Exercise objective:
Lines from the line with "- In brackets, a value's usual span" to the line with "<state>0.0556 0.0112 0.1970" in the entries below, and only those, must be output exactly, with both ends included.

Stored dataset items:
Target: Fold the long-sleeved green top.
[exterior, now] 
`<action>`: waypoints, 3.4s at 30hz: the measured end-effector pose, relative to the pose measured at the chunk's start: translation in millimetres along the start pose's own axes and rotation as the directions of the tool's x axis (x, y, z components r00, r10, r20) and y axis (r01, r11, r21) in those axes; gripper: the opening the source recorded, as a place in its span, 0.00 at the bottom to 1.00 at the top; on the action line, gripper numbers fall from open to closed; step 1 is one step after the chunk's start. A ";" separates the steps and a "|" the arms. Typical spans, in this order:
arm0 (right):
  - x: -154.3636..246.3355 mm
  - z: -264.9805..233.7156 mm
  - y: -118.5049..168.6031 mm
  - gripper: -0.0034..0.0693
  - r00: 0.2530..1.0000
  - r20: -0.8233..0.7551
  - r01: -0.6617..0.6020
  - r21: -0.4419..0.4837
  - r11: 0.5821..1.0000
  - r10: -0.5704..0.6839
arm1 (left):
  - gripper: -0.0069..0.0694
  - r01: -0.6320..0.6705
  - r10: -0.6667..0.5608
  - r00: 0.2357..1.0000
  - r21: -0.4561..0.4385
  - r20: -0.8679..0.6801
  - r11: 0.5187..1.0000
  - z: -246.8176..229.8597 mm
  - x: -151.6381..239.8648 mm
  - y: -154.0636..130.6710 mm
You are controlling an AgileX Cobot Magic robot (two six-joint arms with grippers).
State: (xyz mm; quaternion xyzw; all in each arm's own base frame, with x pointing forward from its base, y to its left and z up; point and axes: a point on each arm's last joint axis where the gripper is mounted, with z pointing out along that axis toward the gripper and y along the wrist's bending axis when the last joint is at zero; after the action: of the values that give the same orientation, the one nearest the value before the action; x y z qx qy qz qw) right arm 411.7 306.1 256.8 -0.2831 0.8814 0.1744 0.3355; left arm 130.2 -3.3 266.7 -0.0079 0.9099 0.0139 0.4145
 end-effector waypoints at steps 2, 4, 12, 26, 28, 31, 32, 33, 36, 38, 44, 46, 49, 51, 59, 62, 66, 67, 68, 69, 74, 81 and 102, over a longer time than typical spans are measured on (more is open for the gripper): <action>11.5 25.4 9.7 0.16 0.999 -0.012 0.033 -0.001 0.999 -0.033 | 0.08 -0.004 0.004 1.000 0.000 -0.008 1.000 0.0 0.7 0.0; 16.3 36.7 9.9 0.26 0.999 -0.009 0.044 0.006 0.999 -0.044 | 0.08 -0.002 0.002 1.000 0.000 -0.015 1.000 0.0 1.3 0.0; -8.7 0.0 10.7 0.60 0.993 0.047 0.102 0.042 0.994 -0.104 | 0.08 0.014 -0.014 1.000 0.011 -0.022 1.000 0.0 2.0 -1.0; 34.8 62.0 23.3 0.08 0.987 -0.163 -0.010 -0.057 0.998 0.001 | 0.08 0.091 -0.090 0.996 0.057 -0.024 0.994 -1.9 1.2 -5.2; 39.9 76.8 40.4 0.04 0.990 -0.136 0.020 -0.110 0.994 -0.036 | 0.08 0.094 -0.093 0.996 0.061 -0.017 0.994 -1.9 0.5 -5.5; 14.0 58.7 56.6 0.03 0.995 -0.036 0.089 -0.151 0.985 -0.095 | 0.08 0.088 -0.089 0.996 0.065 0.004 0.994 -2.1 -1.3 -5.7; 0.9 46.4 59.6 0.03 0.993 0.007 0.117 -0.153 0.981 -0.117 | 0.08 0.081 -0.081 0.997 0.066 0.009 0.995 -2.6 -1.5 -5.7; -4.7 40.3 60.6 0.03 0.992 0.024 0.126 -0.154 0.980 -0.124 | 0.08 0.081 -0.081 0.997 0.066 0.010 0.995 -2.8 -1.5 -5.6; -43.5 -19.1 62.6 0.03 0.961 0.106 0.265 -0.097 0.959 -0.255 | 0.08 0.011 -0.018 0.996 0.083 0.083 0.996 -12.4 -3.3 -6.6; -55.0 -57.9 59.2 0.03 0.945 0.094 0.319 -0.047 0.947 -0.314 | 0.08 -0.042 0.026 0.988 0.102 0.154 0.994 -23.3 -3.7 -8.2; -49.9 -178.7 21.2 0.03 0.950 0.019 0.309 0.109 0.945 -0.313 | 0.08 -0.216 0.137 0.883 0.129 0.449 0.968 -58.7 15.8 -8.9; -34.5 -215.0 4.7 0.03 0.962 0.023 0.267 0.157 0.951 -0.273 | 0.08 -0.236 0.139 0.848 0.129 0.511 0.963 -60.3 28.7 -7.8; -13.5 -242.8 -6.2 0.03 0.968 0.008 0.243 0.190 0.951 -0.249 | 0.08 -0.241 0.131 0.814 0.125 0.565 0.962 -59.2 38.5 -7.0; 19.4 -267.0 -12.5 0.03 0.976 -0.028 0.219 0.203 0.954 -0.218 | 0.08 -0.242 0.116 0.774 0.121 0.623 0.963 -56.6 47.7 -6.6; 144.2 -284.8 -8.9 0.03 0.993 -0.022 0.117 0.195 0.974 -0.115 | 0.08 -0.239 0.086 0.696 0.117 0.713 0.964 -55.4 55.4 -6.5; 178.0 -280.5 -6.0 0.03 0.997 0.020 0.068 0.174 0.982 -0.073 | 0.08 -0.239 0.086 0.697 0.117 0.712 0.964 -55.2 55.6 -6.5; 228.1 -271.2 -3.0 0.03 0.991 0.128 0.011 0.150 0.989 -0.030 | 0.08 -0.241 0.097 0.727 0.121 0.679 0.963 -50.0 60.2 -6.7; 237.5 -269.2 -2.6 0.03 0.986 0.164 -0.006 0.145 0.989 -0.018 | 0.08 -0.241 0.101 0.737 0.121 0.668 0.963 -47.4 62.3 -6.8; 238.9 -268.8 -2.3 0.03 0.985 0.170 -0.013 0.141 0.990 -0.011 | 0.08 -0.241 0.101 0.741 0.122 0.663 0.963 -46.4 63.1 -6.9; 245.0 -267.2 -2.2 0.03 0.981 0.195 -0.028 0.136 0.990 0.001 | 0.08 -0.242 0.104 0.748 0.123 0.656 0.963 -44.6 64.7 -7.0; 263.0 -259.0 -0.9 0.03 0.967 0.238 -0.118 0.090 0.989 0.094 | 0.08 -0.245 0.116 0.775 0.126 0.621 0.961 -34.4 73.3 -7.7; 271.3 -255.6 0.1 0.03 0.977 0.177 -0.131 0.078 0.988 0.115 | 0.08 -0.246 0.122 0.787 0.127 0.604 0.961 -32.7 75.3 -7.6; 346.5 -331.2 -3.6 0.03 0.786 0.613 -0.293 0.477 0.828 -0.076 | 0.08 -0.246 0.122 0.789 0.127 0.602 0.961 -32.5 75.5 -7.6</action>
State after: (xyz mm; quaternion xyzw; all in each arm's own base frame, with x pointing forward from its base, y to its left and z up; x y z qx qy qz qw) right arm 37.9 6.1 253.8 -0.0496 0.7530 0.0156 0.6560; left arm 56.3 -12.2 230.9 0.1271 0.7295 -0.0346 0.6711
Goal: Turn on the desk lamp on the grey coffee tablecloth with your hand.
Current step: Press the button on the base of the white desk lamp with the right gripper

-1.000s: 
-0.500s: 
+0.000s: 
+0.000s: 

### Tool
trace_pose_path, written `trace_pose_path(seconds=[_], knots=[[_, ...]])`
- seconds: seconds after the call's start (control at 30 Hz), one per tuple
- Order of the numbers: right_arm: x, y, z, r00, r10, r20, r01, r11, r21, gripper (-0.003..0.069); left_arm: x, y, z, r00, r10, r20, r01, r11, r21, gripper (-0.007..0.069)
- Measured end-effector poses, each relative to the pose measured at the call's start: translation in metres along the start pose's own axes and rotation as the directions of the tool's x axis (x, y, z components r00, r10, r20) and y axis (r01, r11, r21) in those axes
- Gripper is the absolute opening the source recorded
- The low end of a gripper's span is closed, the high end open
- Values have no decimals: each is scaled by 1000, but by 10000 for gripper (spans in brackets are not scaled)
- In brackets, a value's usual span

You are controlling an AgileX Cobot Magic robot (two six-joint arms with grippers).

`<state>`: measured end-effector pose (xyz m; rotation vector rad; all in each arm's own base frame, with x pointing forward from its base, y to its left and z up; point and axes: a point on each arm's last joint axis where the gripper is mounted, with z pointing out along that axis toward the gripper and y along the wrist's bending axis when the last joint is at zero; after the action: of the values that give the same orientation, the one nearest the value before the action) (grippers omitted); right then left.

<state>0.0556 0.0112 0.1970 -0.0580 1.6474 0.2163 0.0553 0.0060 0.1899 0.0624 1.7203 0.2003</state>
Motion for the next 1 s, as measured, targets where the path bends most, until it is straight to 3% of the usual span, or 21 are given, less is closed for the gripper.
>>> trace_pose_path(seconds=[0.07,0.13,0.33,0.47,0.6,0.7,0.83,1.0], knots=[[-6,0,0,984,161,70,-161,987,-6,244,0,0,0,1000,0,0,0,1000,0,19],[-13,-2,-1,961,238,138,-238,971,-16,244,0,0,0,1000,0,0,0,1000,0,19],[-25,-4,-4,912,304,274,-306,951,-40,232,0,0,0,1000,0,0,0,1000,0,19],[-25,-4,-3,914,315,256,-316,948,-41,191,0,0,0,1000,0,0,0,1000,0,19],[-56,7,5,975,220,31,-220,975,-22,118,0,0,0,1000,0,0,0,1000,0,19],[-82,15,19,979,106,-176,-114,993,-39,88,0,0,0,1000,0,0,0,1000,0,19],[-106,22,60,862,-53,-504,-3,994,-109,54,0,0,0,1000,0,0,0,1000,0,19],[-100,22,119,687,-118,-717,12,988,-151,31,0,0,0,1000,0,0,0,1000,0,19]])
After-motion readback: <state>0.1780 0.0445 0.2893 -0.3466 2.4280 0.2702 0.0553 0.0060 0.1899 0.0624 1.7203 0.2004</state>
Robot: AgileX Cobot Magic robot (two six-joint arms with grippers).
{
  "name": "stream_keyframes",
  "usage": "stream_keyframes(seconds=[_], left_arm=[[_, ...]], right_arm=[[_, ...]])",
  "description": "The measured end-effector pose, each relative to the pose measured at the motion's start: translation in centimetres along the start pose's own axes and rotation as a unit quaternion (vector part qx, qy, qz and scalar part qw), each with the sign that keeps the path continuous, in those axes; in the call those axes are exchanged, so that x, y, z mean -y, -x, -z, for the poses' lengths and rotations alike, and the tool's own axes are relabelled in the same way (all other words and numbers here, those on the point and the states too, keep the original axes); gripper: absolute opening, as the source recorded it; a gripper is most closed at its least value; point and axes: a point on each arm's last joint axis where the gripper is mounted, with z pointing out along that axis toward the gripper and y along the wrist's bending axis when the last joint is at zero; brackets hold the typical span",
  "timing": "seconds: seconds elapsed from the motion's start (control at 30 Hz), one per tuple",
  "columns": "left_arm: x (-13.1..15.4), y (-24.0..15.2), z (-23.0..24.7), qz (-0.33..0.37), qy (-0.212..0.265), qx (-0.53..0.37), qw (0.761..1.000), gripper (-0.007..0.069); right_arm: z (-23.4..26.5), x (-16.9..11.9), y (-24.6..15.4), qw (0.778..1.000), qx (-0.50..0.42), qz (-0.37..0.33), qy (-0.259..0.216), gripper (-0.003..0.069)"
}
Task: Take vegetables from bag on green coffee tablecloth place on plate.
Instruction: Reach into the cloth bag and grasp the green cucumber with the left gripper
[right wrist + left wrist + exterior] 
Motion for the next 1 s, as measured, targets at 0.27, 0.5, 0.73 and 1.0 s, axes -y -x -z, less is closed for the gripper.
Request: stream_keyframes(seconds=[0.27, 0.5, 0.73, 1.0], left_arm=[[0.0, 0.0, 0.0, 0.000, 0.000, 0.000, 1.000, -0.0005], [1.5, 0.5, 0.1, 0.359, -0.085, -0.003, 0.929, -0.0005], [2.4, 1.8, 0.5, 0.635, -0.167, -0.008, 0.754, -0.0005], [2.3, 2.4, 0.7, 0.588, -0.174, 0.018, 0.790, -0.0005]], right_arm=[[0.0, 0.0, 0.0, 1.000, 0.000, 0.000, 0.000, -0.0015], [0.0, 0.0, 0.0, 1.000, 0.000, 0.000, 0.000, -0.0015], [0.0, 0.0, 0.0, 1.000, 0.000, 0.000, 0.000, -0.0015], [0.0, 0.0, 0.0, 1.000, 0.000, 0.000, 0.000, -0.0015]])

The answer:
- In brackets, a value's usual span

You are controlling an AgileX Cobot Magic robot (two six-joint arms with grippers).

`<state>`: measured end-effector pose (xyz m; rotation vector rad; all in each arm's own base frame, with x pointing forward from its base, y to its left and z up; point and axes: a point on each arm's last joint axis where the gripper is mounted, with z pointing out along that axis toward the gripper and y along the wrist's bending axis when the last joint is at zero; after the action: of the values that give the same orientation, the one nearest the value before the action) (grippers omitted); right then left.

<state>0.0556 0.0112 0.1970 -0.0580 1.6474 0.2163 0.0553 0.0060 0.1899 0.0624 1.7203 0.2003</state>

The exercise requires no further work.